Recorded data

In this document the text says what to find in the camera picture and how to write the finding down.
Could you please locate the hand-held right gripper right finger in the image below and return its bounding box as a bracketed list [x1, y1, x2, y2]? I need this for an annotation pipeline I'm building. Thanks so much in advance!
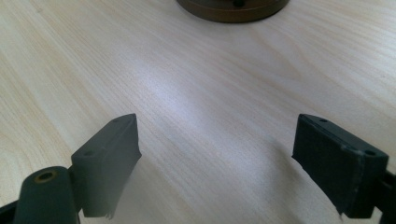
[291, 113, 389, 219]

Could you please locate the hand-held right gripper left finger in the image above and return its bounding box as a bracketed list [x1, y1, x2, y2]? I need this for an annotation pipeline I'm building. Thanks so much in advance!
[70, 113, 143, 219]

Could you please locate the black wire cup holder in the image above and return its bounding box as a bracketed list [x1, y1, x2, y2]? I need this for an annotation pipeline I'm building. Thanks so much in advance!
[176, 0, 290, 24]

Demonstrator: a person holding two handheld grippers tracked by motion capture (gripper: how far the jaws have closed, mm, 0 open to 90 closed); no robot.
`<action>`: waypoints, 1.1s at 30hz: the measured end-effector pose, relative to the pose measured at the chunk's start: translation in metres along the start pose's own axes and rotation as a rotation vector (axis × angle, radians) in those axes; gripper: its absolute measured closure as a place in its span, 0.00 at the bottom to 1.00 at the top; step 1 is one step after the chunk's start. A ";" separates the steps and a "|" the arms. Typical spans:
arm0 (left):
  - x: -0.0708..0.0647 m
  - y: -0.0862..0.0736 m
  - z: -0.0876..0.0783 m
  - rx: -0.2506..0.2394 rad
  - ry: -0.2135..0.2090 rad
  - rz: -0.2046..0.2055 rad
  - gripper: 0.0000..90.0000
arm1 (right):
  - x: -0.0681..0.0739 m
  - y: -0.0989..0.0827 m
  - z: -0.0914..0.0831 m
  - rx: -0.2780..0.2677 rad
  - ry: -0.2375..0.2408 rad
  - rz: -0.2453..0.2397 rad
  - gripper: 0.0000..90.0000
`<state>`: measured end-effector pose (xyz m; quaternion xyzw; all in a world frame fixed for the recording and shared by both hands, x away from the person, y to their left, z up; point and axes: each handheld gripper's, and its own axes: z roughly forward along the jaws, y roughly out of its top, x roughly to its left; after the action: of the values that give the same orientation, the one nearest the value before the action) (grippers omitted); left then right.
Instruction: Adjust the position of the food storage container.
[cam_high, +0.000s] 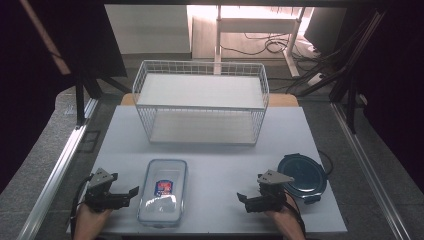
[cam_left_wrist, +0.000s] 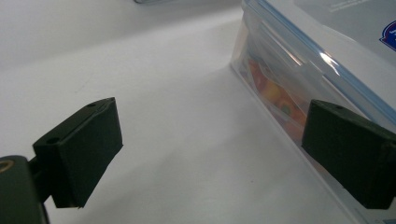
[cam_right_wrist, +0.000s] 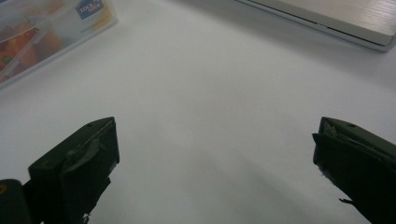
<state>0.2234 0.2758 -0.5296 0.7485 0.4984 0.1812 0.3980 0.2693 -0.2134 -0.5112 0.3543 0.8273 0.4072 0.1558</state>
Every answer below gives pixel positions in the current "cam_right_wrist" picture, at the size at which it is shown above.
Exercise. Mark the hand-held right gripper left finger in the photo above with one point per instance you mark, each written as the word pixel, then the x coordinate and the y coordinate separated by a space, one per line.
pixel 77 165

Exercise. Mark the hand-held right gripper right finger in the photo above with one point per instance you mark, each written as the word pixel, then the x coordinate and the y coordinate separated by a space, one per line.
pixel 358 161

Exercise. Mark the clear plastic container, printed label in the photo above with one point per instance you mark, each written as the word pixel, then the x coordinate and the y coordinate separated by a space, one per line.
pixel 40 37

> [What is required] Working from the entries above, reproduce exactly and only the lines beginning with the line that has "- z: -0.0876..0.0783 m" and ending with the line that has "<state>0.2234 0.2758 -0.5296"; omit all pictures.

> [Answer to this problem]
  - z: -0.0876..0.0783 m
  - rx: -0.2506..0.2394 rad
  - ry: -0.2135..0.2090 rad
  - rz: -0.2046..0.2055 rad
  - gripper: 0.0000..90.0000
arm1 (right):
  - x: -0.0681..0.0739 m
  - y: -0.0989..0.0827 m
  - z: -0.0914..0.0831 m
  - rx: -0.2780..0.2677 rad
  - ry: -0.2375..0.2408 rad
  - rz: -0.2453..0.2397 rad
  - gripper: 0.0000..90.0000
`<state>`: measured end-effector pose (xyz m; quaternion xyzw; all in a world frame fixed for the recording and shared by both hands, x away from the person, y to their left, z up; point and axes: each handheld gripper's, and its own axes: z roughly forward along the jaws, y roughly out of its top, x roughly to its left; after the action: of the values that give the same orientation, the one nearest the value before the action) (grippers omitted); left then right.
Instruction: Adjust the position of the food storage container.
[cam_high, +0.000s] 
[cam_left_wrist, +0.000s] 
[cam_right_wrist, +0.000s] 
<state>0.2234 0.2758 -0.5296 0.7485 0.4984 0.1812 0.3980 0.2693 -0.2134 -0.5112 0.3543 0.8273 0.4072 0.1558</state>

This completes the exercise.